Circle Internet Group, the issuer of the dollar-backed stablecoin USDC, announced in its third-quarter earnings report that it is exploring the launch of a native token for its layer-1 blockchain, Arc Network, signalling a major shift in its ecosystem strategy.
Key Details
- There is no formal timeline yet for when the native token would launch. Circle said it is “exploring the possibility.”
- The Arc Network remains in its public testnet stage. Its mainnet launch has not been publicly scheduled.
- Circle’s guidance points to further investment in building out its platform. Although earnings are strong, investors remain cautious about future growth and cost pressures.
- The native token could impact how USDC is used on the Arc Network. While it would not replace USDC as a stablecoin, its introduction could reshape network incentives and fee mechanics.
What’s happening
Circle reported a surge in its financials for Q3 2025: USDC in circulation reached US $73.7 billion, up 108 % year-over-year. Total revenue and reserve income hit US $740 million (a 66 % increase), and net income rose 202 % to US $214 million.
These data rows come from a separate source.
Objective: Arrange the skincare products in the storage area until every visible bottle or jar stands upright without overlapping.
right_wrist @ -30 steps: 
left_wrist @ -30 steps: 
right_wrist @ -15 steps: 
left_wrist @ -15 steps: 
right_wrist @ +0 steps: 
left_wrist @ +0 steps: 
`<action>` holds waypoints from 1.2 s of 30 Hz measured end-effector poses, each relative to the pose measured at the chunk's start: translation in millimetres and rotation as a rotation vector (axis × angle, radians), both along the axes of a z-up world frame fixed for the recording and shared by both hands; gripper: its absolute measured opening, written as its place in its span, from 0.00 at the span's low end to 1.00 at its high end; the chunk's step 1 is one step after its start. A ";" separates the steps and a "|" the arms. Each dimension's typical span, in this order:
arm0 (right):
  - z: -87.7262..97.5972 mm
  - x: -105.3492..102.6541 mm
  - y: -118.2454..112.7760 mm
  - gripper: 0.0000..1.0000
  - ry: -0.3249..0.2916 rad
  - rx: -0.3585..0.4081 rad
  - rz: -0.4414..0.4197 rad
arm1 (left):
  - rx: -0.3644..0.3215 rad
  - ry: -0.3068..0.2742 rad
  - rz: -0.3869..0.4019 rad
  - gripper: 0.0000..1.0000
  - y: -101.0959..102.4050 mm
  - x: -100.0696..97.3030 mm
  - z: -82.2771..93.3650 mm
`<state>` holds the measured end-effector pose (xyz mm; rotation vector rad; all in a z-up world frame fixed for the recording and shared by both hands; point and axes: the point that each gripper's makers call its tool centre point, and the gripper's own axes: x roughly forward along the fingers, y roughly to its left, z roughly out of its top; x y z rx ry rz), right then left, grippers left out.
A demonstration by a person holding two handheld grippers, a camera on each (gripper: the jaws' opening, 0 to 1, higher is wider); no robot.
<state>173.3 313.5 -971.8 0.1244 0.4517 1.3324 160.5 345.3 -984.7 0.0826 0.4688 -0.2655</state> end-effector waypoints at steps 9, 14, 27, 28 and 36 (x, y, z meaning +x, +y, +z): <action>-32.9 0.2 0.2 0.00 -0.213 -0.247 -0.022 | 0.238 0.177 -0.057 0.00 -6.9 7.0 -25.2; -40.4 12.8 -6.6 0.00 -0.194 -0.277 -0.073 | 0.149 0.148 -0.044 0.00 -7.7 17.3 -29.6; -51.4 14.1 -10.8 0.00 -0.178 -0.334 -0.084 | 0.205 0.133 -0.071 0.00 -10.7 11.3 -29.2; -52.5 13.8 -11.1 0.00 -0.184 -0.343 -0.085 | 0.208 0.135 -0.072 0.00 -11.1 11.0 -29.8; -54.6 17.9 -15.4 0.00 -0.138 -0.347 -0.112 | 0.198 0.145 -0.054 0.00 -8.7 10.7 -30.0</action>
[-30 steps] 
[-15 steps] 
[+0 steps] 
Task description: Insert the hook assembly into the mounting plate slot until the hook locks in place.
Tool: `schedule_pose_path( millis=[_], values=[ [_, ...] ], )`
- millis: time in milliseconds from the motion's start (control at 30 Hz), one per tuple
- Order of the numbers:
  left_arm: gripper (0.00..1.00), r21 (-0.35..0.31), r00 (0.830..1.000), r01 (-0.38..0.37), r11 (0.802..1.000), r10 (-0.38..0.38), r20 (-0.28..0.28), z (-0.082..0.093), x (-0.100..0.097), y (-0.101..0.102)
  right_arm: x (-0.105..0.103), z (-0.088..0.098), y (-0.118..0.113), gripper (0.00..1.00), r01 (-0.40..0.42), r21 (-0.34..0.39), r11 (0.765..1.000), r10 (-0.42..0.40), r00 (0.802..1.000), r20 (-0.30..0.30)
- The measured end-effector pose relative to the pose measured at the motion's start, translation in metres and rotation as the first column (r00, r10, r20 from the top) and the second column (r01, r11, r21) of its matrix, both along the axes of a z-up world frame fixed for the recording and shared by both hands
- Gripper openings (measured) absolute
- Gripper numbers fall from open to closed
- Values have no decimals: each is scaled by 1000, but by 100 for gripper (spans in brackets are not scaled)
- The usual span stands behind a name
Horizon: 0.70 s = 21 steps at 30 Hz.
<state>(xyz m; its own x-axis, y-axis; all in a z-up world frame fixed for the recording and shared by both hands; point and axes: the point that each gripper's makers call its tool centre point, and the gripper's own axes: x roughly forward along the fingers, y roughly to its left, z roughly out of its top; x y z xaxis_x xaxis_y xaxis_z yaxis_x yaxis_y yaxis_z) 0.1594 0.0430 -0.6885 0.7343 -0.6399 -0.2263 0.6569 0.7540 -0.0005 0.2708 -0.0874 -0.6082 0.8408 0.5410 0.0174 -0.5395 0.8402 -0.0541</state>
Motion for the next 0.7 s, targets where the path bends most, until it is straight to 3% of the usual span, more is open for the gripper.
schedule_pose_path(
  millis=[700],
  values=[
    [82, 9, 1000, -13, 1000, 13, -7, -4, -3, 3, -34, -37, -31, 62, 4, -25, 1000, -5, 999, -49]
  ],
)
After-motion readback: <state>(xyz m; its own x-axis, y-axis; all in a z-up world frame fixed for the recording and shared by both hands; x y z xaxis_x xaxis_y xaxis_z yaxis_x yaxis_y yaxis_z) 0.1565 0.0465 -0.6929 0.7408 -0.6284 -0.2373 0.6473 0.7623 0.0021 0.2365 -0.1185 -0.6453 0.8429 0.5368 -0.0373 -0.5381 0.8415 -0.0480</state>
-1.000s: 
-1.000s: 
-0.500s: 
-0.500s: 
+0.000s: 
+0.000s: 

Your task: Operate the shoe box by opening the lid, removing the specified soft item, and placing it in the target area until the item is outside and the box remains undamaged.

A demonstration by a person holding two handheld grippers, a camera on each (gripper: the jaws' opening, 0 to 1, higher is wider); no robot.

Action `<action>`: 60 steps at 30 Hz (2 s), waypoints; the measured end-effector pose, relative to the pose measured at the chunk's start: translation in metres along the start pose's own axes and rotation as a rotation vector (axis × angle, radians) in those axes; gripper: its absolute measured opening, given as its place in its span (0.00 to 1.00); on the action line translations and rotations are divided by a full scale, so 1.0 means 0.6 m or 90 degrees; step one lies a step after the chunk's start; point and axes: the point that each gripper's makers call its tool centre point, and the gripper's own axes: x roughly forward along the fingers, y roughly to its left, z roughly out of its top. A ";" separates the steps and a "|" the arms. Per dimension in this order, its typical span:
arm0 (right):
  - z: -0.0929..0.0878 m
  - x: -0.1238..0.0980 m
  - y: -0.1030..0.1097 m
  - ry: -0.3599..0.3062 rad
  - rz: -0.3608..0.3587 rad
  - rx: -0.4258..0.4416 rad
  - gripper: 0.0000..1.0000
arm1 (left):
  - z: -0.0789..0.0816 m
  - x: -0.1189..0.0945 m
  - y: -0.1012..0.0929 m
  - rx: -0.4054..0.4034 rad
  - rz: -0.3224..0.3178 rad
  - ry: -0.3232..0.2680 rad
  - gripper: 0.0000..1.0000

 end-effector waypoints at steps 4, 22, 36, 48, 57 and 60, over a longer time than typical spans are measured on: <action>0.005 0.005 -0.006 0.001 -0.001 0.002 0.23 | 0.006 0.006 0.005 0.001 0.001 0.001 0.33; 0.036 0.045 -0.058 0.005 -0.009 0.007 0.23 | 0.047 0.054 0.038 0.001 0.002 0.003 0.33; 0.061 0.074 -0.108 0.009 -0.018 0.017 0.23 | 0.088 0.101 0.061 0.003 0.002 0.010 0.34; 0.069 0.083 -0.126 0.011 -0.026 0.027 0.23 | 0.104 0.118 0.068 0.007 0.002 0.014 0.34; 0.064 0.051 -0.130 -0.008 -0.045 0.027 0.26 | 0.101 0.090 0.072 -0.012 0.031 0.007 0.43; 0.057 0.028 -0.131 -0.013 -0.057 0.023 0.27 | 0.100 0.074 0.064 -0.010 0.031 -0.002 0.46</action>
In parallel, the Arc Network, which launched its public testnet on October 28, has garnered participation from more than 100 firms spanning banks, asset-managers, fintech platforms, and insurers.
Within its earnings release, Circle said the potential native token “could foster network participation to drive adoption, further align the interests of Arc stakeholders and support the long-term growth and success of the Arc network.”
Why it matters
Until now, Arc has used USDC (and potentially other stablecoins) as the gas token for transaction fees. Introducing a new native token would shift the network’s economic model, offering a dedicated utility token for governance, incentives and fees.
For Circle, this move is more than technical: it reflects an ambition to go beyond issuing stablecoins and become a broader infrastructure provider, combining stablecoin issuance, settlement rails via its Circle Payments Network (CPN) and a programmable blockchain.
It also introduces new competitive dynamics: token issuance brings regulatory, market-and-distribution questions that differ from stablecoin business models. Some analysts view the native-token possibility as one reason for market concern despite Circle’s strong earnings.
With this development, Circle is navigating the next stage of its roadmap, from stablecoin issuance to full-stack digital money network. If executed well, the native token could strengthen Arc’s appeal, but it also introduces new layers of complexity and risk. We’ll continue to track updates and bring you further details as they develop.